Unlike YouTube, Vimeo has a well-documented, stable API that covers most of what you'd want from video metadata. The challenge is knowing which endpoint to use for which task, understanding the rate limit structure, and knowing where the API leaves off and direct scraping begins.
What Data Is Available
The Vimeo API provides clean access to:
Video metadata: - Title, description, duration (seconds), upload date - Privacy setting (public, private, password, unlisted, disable) - Tags and categories - Content rating - Download availability flag
Engagement statistics: - View count (plays) - Like count (via metadata.connections.likes.total) - Comment count (via metadata.connections.comments.total) - Save/bookmark count (via metadata.connections.saves.total)
Technical specifications: - Width and height of the source file - Frame rate - Encoding status - File sizes (if download enabled) - Available quality versions (360p through 4K)
Channel and showcase data: - Channel name, description, subscriber count - Video count in channel - Featured video selections - Channel creation date and URL
User and portfolio data: - Display name, bio, location - Follower and following count - Total video count - Membership tier (basic, plus, pro, premium, enterprise) - Account creation date
Embed configuration: - Full embed HTML snippet - Player color, autoplay, loop settings - Allowed embedding domains - Privacy embed settings
Comments: - Commenter display name and profile - Comment text (plain and formatted) - Reply threading - Timestamp
What is NOT in the API: - Analytics beyond view/like/comment counts (impressions, reach require creator auth) - Email addresses or direct contact info - Revenue or monetization data - Private video content without explicit sharing - Real-time viewer counts for live streams (separate Live API)

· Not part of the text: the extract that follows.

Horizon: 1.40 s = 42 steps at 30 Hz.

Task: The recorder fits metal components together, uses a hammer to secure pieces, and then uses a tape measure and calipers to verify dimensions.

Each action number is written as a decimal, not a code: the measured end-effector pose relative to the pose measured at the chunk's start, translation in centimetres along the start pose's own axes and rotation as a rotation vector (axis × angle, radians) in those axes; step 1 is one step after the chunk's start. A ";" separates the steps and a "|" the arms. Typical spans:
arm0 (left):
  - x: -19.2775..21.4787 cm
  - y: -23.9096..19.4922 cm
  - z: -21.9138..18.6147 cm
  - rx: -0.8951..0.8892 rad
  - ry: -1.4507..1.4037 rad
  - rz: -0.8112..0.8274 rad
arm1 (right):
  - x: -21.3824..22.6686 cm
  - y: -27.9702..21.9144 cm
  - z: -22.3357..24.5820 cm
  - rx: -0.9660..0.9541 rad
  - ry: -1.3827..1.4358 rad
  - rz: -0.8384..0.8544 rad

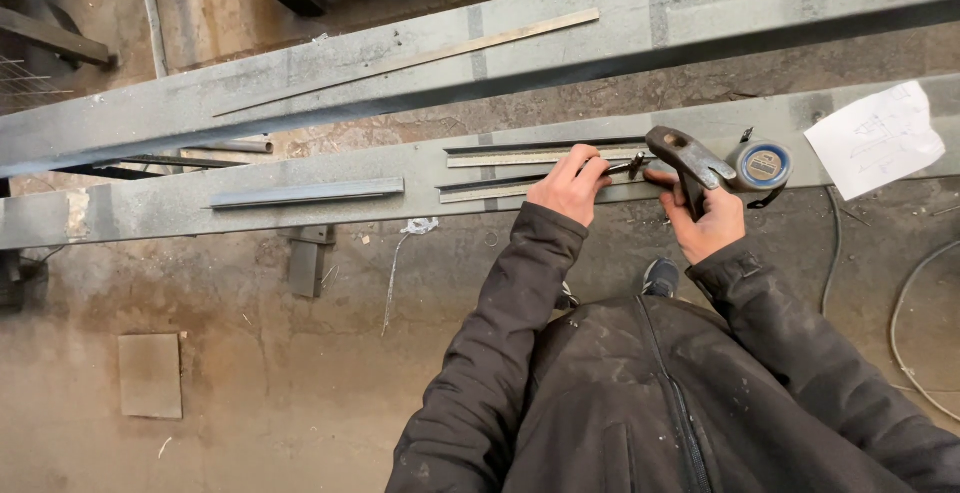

API vs Scraping: Decision Framework
Use the API when: - You have a Vimeo account and can get a personal access token - You need view counts, likes, comments, or technical specs - You're doing bulk collection across many videos or channels - You want structured, reliable data without parsing HTML
Fall back to scraping when: - You need aggregate stats visible on showcase/channel pages but not in API endpoints - You're doing quick oEmbed lookups for embed metadata without building an OAuth flow - You need to check if a video is accessible in a specific region - The API rate limits are constraining your collection speed
Setting Up the API Client
Vimeo uses OAuth 2.0. For personal scripts and read-only data, a Personal Access Token skips the full OAuth flow:
- Log into Vimeo, go to developer.vimeo.com/apps
- Create an app (name it anything)
- Under "Personal access tokens", click "Generate"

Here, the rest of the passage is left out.